Os reis da linhagem de Salomão não foram fiéis à aliança davídica. Pouco a pouco foram perdendo os domínios conquistados por David. Pouco a pouco os tesouros do templo foram entregues ao inimigo, como tributo ou pagamento de proteção, porque não confiavam na força do seu Deus. Também os sacerdotes não foram fiéis à aliança. Ezequiel (capítulos 8 a 11) descreve como os próprios sacerdotes cometiam abominações no meio do templo e como, em consequência disto, a glória do Senhor se retirou do santuário, saiu do templo e, a seguir, saiu da cidade. A glória do Senhor passou a estar com os exilados na Babilónia (Ez 1:28; 3:23), onde Deus tinha enviado o seu povo para preservação da vida.

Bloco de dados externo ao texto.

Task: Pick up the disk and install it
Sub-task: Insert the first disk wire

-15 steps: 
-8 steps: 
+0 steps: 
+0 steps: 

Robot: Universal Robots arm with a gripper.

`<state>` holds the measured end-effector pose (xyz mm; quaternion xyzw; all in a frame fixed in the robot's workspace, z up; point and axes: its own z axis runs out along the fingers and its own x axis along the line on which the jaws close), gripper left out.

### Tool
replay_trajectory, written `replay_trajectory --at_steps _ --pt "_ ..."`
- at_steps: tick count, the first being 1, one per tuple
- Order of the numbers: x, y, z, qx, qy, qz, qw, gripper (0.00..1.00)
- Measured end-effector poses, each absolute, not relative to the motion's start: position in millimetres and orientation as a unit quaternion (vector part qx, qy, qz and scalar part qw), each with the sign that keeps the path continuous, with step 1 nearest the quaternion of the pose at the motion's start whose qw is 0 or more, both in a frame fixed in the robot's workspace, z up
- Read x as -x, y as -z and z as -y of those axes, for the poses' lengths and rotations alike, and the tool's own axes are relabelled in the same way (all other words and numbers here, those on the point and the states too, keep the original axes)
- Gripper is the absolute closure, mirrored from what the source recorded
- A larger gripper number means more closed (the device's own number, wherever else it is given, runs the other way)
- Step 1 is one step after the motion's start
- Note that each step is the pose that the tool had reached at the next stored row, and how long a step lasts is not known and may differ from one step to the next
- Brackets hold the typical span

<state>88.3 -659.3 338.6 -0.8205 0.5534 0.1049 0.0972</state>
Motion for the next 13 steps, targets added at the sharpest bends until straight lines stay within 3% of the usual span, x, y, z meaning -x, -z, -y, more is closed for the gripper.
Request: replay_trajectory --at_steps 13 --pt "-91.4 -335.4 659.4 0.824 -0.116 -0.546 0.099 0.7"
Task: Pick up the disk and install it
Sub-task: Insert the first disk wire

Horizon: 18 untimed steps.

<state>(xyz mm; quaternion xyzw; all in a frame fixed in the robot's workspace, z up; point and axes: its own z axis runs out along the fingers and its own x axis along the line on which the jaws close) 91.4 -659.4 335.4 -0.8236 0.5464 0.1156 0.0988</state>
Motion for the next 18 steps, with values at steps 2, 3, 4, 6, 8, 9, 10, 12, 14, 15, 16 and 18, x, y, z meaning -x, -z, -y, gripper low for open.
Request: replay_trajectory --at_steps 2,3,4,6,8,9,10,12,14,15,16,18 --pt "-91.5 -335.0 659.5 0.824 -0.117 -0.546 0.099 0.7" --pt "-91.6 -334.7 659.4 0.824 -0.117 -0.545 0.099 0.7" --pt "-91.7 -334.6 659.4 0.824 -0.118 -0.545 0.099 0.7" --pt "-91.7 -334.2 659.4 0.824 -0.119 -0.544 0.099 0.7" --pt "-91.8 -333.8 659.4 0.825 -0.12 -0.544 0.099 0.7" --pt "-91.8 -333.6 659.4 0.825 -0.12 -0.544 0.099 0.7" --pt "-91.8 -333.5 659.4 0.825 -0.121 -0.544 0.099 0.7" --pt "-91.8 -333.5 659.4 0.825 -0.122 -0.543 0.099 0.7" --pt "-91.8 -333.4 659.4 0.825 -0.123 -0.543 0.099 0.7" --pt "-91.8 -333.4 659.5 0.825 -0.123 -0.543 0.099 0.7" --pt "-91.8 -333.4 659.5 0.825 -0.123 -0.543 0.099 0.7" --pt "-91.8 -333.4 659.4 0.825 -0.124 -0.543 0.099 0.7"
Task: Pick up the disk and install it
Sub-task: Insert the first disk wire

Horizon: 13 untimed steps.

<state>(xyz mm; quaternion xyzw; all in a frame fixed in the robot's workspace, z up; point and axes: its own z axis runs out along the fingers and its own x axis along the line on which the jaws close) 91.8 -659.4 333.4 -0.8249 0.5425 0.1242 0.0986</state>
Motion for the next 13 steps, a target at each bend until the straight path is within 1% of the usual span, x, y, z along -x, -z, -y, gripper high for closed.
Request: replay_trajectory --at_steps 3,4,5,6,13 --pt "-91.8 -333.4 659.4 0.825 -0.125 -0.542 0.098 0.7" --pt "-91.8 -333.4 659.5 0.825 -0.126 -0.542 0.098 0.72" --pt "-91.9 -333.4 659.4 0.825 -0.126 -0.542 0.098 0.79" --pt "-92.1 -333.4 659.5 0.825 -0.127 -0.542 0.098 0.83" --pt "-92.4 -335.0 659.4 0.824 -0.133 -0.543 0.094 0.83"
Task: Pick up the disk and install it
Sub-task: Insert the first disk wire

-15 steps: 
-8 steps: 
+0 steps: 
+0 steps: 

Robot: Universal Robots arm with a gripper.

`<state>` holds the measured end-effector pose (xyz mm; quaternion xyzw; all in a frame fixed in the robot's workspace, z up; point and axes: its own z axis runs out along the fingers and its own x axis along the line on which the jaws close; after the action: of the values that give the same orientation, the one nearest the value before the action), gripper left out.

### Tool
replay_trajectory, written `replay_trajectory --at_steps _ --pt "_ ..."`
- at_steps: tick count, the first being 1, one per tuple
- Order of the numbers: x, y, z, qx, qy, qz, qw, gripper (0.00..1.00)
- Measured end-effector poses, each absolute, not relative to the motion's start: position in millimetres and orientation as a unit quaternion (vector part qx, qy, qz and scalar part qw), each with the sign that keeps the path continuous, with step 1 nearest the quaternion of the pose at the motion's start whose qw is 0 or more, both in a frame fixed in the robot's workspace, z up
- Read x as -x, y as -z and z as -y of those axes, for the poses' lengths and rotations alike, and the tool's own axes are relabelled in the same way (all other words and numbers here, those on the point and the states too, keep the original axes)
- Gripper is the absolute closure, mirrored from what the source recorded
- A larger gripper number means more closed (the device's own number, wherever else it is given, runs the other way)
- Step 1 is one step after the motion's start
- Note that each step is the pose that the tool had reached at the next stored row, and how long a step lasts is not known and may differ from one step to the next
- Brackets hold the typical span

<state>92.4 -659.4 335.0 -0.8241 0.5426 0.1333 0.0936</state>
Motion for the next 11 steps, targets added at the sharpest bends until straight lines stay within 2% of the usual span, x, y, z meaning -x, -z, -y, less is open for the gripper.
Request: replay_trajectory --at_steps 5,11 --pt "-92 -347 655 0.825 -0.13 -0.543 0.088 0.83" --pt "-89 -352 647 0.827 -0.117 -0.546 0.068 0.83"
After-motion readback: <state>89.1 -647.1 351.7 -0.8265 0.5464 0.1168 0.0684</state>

Era grande vergonha para Israel, Deus abandonar e destruir o seu templo à vista de todas as nações (Dn 9:16). Era vital para Israel que Deus retirasse a sua ira de sobre a cidade. Significava misericórdia e benevolência de Deus para com Israel. Embora a glória de Deus estivesse com o seu povo no exílio, eles não deixavam de ver Jerusalém como o lugar que Deus escolheu para ali fazer habitar o seu nome, porque a tua cidade e o teu povo são chamados pelo teu nome (Dn 9:19).

Por isso, a cidade e o templo constituíam a grande preocupação de Daniel.

Estando Daniel ainda a orar, apareceu-lhe o anjo Gabriel. As palavras faladas pelo anjo são a resposta à oração de súplicas de Daniel.

No princípio das tuas súplicas, saiu a ordem, e eu vim, para to declarar, porque és mui amado, considera, pois, a coisa e entende a visão (Dn 9:23).

No princípio das suas súplicas pela restauração da cidade, do templo e do povo, saíra a palavra (dabhar, traduzido ordem) de Deus. Saíra a ordem (dabhar) para restaurar e edificar Jerusalém (v.25). E o anjo fora enviado para lho explicar. A resposta do anjo tratará, portanto, da restauração acerca da qual Daniel tinha estado a orar.

Através das palavras do anjo, Deus deu descanso e esperança a Daniel, tal como aconteceu com Jeremias anos antes, quando Deus lhe dissera para efetuar a escritura de compra de um terreno na hora em que a cidade estava a ser sitiada por Nabucodonosor. Eis que eu os congregarei de todas as terras, para onde os lancei na minha ira, no meu furor e na minha grande indignação; tornarei a trazê-los a este lugar, e farei que nele habitem seguramente (Jr 32:37). Agora Deus responde a Daniel, confirmando que o seu povo voltaria à sua terra e que o templo e a cidade seriam reedificados, embora isto acontecesse em tempos angustiosos (Dn 9:25).

Sabe, e entende: desde a saída da ordem para restaurar e para edificar Jerusalém, até ao Ungido, ao Príncipe, sete semanas e sessenta e duas semanas: as praças e as circunvalações se reedificarão, mas em tempos angustiosos (Dn 9:25).




[1] Desenvolvimento da oração Todah em Meredith G. Kline. The Covenant of the Seventieth Week. The Law and the Prophets. (1974), pp. 452-469.
[2] Artigo de Peter J. Leithart, The Holy City Revisited, Biblical Horizons nº 59 (1994).